**The problem**. Pictures stay out of your copy, but everything else in the records below must be repeated exactly.
*** Begin section ***
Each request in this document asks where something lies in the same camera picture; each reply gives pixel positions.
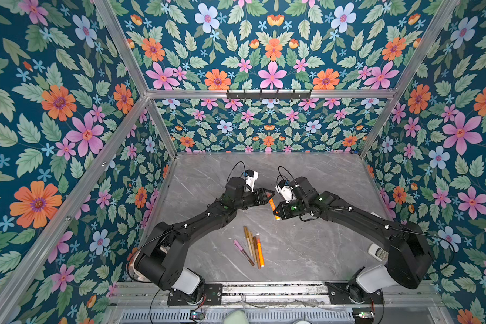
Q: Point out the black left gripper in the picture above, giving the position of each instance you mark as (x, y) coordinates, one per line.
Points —
(261, 199)

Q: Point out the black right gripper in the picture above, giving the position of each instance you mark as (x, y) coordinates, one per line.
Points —
(283, 213)

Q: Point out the orange highlighter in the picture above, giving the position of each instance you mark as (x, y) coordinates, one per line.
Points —
(273, 207)
(260, 251)

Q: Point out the beige pen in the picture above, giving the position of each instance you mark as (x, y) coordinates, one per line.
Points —
(255, 249)

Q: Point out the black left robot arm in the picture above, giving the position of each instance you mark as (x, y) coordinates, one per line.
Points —
(162, 258)

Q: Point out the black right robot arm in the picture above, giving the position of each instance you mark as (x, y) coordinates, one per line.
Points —
(409, 255)

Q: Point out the gold brown pen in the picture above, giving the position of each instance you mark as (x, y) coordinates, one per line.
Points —
(249, 243)

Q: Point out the pink cap brown pen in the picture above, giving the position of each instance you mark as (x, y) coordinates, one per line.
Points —
(244, 253)

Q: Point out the white remote control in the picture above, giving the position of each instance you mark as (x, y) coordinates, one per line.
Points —
(378, 252)

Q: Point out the metal hook rack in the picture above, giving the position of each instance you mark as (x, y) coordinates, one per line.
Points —
(285, 95)

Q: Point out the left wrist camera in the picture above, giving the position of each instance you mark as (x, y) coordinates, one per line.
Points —
(251, 177)

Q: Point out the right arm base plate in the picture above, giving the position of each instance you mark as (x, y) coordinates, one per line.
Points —
(343, 293)

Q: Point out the aluminium front rail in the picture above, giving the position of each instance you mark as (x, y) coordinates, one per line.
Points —
(309, 293)

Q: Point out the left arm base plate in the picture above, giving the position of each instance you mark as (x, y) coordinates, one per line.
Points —
(194, 295)

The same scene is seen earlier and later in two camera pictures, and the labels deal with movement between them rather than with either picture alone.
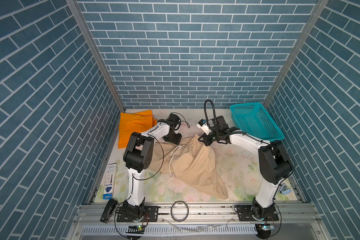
*** End section ***
**Result below**.
Each request in this document asks where something lies in the same camera picture; each reply gives pixel positions.
Q: Point out the black left gripper in the picture above, giving the position of each instance you mark as (x, y) coordinates, one per line.
Points —
(261, 199)

Q: Point out the black right gripper in the picture above, giving the position of each instance you mark as (x, y) coordinates, one per line.
Points —
(283, 213)

Q: Point out the orange highlighter in the picture above, giving the position of each instance you mark as (x, y) coordinates, one per line.
Points —
(273, 207)
(260, 251)

Q: Point out the beige pen in the picture above, giving the position of each instance you mark as (x, y) coordinates, one per line.
Points —
(255, 249)

Q: Point out the black left robot arm in the picture above, giving the position of each instance you mark as (x, y) coordinates, one per line.
Points —
(162, 258)

Q: Point out the black right robot arm in the picture above, giving the position of each instance you mark as (x, y) coordinates, one per line.
Points —
(409, 255)

Q: Point out the gold brown pen in the picture above, giving the position of each instance you mark as (x, y) coordinates, one per line.
Points —
(249, 243)

Q: Point out the pink cap brown pen in the picture above, giving the position of each instance you mark as (x, y) coordinates, one per line.
Points —
(244, 253)

Q: Point out the white remote control in the picture above, giving the position of each instance you mark as (x, y) coordinates, one per line.
Points —
(378, 252)

Q: Point out the metal hook rack in the picture above, giving the position of each instance you mark as (x, y) coordinates, one per line.
Points —
(285, 95)

Q: Point out the left wrist camera in the picture above, giving the position of each instance you mark as (x, y) coordinates, one per line.
Points —
(251, 177)

Q: Point out the right arm base plate in the picture above, giving the position of each instance you mark as (x, y) coordinates, one per line.
Points —
(343, 293)

Q: Point out the aluminium front rail in the picture above, giving the position of each instance you mark as (x, y) coordinates, one per line.
Points —
(309, 293)

Q: Point out the left arm base plate in the picture above, giving the position of each instance you mark as (x, y) coordinates, one per line.
Points —
(194, 295)

The same scene is seen earlier and later in two camera pictures, and the labels deal with movement between them rather than with either picture alone.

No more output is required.